One of the changes introduced by Mountain Lion was the removal of the old procmod convention for applications that want to access the task port of a process (aka for reversers, debuggers). Before this change, any binary that was procmod suid group set could access the task port of other processes (running as the same user). Taskgated configuration in Mountain Lion was changed and removed this possibility. Only signed binaries that contain an embedded Info.plist with a SecTaskAccess key have this feature enabled by taskgated. By embedded I mean a new section that is added to the binary at compile time, with the compiler option “–sectcreate __TEXT __info_plist Info.plist”.
Section sectname __info_plist segname __TEXT addr 0x0000000100240120 size 0x000000000000026f offset 0x240120 align 2^0 (1) reloff 0x0 nreloc 0 flags 0x00000000 reserved1 0 reserved2 0
This is true for single-file tools; application bundles have the Info.plist in the container and so the necessary key can be added there. Refer to this Apple document for additional information.
The problem arises when we want to do the same with a tool we only have the binary version. I wanted to work on a Python debugger and use the OS X supplied version, instead of compiling a new one and maybe dive directly into some kind of hell. And of course I didn’t want to modify taskgated configuration to support the old mode. So it was another opportunity to mess around with Mach-O headers.
The stupid thing is that after testing this with Python I discovered that it does not work with Python! The reason is that Python does have a bundle with a Info.plist we can modify. In Mountain Lion it is located at /System/Library/Frameworks/Python.framework/Versions/Current/Resources/Python.app (you can use fs_usage | grep taskgated to find out the correct location). You just need to edit it, add the following key and re-codesign the bundle with your own certificate.
Anyway, we can always learn something “new”. Assume the target is a single-file tool. What happens is that taskgated will read the Mach-O header, and search for the __info_plist section. If that section exists, SecTaskAccess key has the right configuration, and binary is signed by a trusted certificate, then task_for_pid() will be enabled for that binary.
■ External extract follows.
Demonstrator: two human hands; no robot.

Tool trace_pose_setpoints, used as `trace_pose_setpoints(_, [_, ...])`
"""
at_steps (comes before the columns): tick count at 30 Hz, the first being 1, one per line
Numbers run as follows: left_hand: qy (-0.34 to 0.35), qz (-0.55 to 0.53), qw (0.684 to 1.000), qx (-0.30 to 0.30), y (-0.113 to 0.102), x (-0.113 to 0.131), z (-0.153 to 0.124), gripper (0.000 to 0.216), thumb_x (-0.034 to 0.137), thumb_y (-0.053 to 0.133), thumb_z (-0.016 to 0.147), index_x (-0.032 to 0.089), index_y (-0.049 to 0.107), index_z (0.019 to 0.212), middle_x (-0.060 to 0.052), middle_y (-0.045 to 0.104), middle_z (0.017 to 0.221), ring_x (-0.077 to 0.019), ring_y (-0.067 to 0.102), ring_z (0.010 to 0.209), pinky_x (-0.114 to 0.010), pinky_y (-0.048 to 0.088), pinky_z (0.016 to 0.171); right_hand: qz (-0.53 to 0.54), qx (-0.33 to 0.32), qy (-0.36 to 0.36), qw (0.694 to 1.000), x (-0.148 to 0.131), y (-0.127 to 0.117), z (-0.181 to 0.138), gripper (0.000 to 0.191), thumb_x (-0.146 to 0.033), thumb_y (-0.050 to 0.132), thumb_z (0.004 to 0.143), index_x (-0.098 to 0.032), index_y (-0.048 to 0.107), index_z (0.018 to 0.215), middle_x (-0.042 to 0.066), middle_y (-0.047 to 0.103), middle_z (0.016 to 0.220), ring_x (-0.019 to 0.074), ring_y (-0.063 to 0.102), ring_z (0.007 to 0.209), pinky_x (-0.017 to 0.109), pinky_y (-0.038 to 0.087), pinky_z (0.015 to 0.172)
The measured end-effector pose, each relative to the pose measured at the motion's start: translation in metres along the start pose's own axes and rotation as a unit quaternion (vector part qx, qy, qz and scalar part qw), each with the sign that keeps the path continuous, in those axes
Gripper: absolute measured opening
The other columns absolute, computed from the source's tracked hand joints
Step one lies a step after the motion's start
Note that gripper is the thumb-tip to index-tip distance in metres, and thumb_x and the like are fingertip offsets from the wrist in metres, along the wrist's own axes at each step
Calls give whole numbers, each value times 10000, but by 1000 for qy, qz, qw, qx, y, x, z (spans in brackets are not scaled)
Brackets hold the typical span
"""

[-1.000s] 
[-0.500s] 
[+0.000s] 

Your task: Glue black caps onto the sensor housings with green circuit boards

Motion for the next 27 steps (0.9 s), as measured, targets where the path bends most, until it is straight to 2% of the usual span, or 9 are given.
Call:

The easy solution is to add that new section into the binary and problem solved. There is a small detail where codesign does not like if we add the plist data at the end of the current binary. It will refuse to re-codesign the modified binary. My solution is to use the header space to also store the Info.plist data. If you recall this post, the section information is not taken in account when executing the binary. But this trick works because taskgated reads again the header and uses the section offset information to lookup the data location. In theory this data can be located anywhere in the binary as long it passes codesign “integrity” checks. Adding to the end of the binary fails, although it might be possible to work around it (already lost too much time in this tool). The caveat here is that you must always codesign the target binary (if it not already) before injecting the Info.plist. It is due to codesign_allocate header free space algorithm that will detect the data inside the header and lower offset.
The code implements two modes. The first one that I did was to add a duplicate __TEXT segment with the __info_plist section (do not ask me why I went the hard way, my brain has this kind of things!) and the other is to just add a new section to the existing __TEXT segment (I thought this would not work because the kernel loader and dyld would not like it – does work without any problem).
The tool is called gimmedebugah and as always code is available here. The README has some additional details.
Since Python has a Info.plist, my original goal is defeated. Maybe it can be handy for something else in the future. Or just another example of tricks to play with Mach-O headers. At least I got some new ideas ;-).